■ Problem details ■
Each line below has to be output exactly, from first to last.

■ Data ■

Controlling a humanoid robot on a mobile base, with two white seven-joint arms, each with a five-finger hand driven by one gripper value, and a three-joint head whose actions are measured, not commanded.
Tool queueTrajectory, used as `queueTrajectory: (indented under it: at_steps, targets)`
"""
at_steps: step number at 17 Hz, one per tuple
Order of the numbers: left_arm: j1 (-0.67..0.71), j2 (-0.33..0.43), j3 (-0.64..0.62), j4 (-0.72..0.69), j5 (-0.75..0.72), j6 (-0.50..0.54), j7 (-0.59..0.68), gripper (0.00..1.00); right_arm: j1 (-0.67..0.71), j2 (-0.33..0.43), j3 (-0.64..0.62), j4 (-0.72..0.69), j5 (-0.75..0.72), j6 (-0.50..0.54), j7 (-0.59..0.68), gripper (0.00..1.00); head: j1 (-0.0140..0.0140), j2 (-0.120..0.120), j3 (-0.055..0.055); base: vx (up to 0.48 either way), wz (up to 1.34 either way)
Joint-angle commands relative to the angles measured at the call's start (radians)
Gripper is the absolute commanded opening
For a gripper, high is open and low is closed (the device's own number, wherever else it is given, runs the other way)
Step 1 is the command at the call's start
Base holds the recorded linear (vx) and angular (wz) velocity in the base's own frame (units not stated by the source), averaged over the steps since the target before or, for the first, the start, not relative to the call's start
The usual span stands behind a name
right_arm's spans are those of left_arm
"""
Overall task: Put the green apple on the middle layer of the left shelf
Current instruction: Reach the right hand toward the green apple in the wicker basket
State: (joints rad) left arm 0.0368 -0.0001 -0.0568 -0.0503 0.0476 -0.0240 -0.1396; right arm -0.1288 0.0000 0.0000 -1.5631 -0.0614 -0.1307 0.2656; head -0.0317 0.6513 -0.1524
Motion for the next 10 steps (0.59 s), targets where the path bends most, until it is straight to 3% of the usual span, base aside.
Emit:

■ Exercise result ■
Controlling a humanoid robot on a mobile base, with two white seven-joint arms, each with a five-finger hand driven by one gripper value, and a three-joint head whose actions are measured, not commanded.
Tool queueTrajectory, used as `queueTrajectory: (indented under it: at_steps, targets)`
"""
at_steps: step number at 17 Hz, one per tuple
Order of the numbers: left_arm: j1 (-0.67..0.71), j2 (-0.33..0.43), j3 (-0.64..0.62), j4 (-0.72..0.69), j5 (-0.75..0.72), j6 (-0.50..0.54), j7 (-0.59..0.68), gripper (0.00..1.00); right_arm: j1 (-0.67..0.71), j2 (-0.33..0.43), j3 (-0.64..0.62), j4 (-0.72..0.69), j5 (-0.75..0.72), j6 (-0.50..0.54), j7 (-0.59..0.68), gripper (0.00..1.00); head: j1 (-0.0140..0.0140), j2 (-0.120..0.120), j3 (-0.055..0.055); base: vx (up to 0.48 either way), wz (up to 1.34 either way)
Joint-angle commands relative to the angles measured at the call's start (radians)
Gripper is the absolute commanded opening
For a gripper, high is open and low is closed (the device's own number, wherever else it is given, runs the other way)
Step 1 is the command at the call's start
Base holds the recorded linear (vx) and angular (wz) velocity in the base's own frame (units not stated by the source), averaged over the steps since the target before or, for the first, the start, not relative to the call's start
The usual span stands behind a name
right_arm's spans are those of left_arm
"""
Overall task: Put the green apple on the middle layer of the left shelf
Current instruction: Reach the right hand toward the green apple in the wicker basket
State: (joints rad) left arm 0.0368 -0.0001 -0.0568 -0.0503 0.0476 -0.0240 -0.1396; right arm -0.1288 0.0000 0.0000 -1.5631 -0.0614 -0.1307 0.2656; head -0.0317 0.6513 -0.1524
Motion for the next 10 steps (0.59 s), targets where the path bends most, until it is straight to 3% of the usual span, base aside.
Emit:

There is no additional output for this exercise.